Strengths and Weaknesses

This study has multiple strengths and weaknesses. Strengths include well-validated substantiated findings, supported by the mixed method, and a data collection method that required less time compared to a sequential design. The large sample size for surveys (1048 teachers) is also an advantage. Weaknesses include a small sample size for interviews (111 teachers), the need for expertise to utilize both methods correctly, possible discrepancies that can emerge due to the mixed method used in the study, and the potential inability of researchers to integrate the data of one type of data collection (surveys) into the other (interviews).

Furthermore, all participants from the sample size were from one state, which demonstrates that the data cannot be generalized. Ruggiero and Mong (2015) also point out that an observational study could be beneficial in this case, as they would have the opportunity to observe teachers utilizing technology directly. Thus, the subjects’ bias in responses to surveys and interview questions were unavoidable.

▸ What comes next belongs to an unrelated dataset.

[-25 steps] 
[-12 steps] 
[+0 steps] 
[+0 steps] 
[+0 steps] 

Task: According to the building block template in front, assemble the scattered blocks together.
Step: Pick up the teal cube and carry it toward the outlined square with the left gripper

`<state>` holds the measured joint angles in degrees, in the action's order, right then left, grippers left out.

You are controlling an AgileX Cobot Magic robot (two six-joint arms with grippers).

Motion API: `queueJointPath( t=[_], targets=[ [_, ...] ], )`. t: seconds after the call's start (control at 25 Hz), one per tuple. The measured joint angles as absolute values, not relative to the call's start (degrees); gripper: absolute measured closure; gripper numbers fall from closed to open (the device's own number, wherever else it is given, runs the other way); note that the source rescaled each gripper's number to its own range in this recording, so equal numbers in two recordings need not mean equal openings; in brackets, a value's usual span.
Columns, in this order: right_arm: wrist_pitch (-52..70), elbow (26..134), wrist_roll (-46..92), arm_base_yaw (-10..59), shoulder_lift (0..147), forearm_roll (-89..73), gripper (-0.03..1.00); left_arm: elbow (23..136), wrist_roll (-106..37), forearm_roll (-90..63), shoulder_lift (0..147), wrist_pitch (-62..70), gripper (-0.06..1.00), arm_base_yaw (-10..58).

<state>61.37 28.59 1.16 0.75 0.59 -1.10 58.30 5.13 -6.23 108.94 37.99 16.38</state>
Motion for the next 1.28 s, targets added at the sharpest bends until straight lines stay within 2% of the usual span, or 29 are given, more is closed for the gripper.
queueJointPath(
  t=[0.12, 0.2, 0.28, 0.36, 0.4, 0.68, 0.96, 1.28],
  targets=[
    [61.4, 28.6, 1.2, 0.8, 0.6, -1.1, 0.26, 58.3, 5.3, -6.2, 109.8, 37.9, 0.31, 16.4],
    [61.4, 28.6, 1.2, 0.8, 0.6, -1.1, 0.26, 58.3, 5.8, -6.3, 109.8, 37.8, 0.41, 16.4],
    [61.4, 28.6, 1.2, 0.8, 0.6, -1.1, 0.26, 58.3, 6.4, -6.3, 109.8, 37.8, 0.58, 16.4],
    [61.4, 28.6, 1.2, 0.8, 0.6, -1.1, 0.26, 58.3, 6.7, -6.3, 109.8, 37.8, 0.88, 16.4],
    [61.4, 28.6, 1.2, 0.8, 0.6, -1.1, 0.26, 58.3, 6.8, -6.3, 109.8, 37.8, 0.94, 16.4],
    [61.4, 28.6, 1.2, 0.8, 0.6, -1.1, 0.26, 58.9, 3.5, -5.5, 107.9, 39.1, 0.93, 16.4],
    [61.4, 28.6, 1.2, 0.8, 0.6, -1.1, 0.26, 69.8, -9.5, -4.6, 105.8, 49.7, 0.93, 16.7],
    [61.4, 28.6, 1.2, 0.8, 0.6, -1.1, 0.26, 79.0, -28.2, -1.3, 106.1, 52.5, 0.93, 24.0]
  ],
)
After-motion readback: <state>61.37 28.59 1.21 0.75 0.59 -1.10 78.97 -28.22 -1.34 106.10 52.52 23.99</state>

Creswell, J. W., & Clark, V. L. P. (2007). Designing and conducting mixed methods research. Thousand Oaks, CA: Sage Publications.

Onwuegbuzie, A. J., & Leech, N. L. (2006). Linking research questions to mixed methods data analysis procedures. The Qualitative Report, 11(3), 474-498.

Ruggiero, D., & Mong, C. J. (2015). The teacher technology integration experience: Practice and reflection in the classroom. Journal of Information Technology Education, 14, 161-178.

Teddlie, C., & Yu, F. (2007). Mixed methods sampling: A typology with examples. Journal of Mixed Methods Research, 1(1), 77-100.